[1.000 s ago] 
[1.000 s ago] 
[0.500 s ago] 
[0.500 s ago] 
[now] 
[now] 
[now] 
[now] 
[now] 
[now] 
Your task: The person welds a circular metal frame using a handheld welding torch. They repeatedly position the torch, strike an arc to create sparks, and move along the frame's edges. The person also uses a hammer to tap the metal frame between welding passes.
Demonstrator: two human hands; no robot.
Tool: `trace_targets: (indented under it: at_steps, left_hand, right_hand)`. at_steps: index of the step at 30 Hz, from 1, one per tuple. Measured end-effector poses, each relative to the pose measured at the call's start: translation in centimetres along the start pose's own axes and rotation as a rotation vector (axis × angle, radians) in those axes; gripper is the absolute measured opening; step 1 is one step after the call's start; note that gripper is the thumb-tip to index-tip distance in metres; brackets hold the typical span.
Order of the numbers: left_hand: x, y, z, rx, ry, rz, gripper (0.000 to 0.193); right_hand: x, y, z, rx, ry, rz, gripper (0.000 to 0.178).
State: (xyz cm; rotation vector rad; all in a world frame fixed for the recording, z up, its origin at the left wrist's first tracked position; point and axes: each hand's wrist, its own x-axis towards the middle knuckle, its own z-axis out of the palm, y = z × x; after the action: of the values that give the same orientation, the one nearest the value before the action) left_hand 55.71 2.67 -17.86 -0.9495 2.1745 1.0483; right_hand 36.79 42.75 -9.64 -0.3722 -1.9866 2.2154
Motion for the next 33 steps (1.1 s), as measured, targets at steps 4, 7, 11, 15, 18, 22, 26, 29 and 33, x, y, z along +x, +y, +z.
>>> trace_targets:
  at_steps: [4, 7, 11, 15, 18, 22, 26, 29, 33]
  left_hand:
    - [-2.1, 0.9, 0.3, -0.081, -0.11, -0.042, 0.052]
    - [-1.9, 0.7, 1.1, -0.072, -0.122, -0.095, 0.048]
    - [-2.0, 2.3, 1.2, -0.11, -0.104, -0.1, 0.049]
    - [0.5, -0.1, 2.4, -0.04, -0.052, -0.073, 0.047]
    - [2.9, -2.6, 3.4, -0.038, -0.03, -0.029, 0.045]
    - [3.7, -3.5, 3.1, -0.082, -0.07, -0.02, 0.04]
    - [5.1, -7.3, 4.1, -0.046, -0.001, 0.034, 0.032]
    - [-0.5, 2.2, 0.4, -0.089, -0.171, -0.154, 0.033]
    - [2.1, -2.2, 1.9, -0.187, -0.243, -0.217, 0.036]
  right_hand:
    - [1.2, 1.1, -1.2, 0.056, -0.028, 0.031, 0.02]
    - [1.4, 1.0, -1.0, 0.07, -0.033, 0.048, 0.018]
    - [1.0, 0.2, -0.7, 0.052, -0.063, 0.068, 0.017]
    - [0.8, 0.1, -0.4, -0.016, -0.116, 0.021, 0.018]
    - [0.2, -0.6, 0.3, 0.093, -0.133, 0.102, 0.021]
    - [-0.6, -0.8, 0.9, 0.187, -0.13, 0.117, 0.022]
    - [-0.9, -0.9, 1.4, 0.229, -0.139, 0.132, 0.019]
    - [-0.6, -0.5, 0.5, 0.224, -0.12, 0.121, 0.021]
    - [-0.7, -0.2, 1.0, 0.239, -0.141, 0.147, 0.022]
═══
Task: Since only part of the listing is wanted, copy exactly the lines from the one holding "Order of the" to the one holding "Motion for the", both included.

Completed task:
Order of the numbers: left_hand: x, y, z, rx, ry, rz, gripper (0.000 to 0.193); right_hand: x, y, z, rx, ry, rz, gripper (0.000 to 0.178).
State: (xyz cm; rotation vector rad; all in a world frame fixed for the recording, z up, its origin at the left wrist's first tracked position; point and axes: each hand's wrist, its own x-axis towards the middle knuckle, its own z-axis out of the palm, y = z × x; after the action: of the values that give the same orientation, the one nearest the value before the action) left_hand 55.71 2.67 -17.86 -0.9495 2.1745 1.0483; right_hand 36.79 42.75 -9.64 -0.3722 -1.9866 2.2154
Motion for the next 33 steps (1.1 s), as measured, targets at steps 4, 7, 11, 15, 18, 22, 26, 29 and 33, x, y, z along +x, +y, +z.

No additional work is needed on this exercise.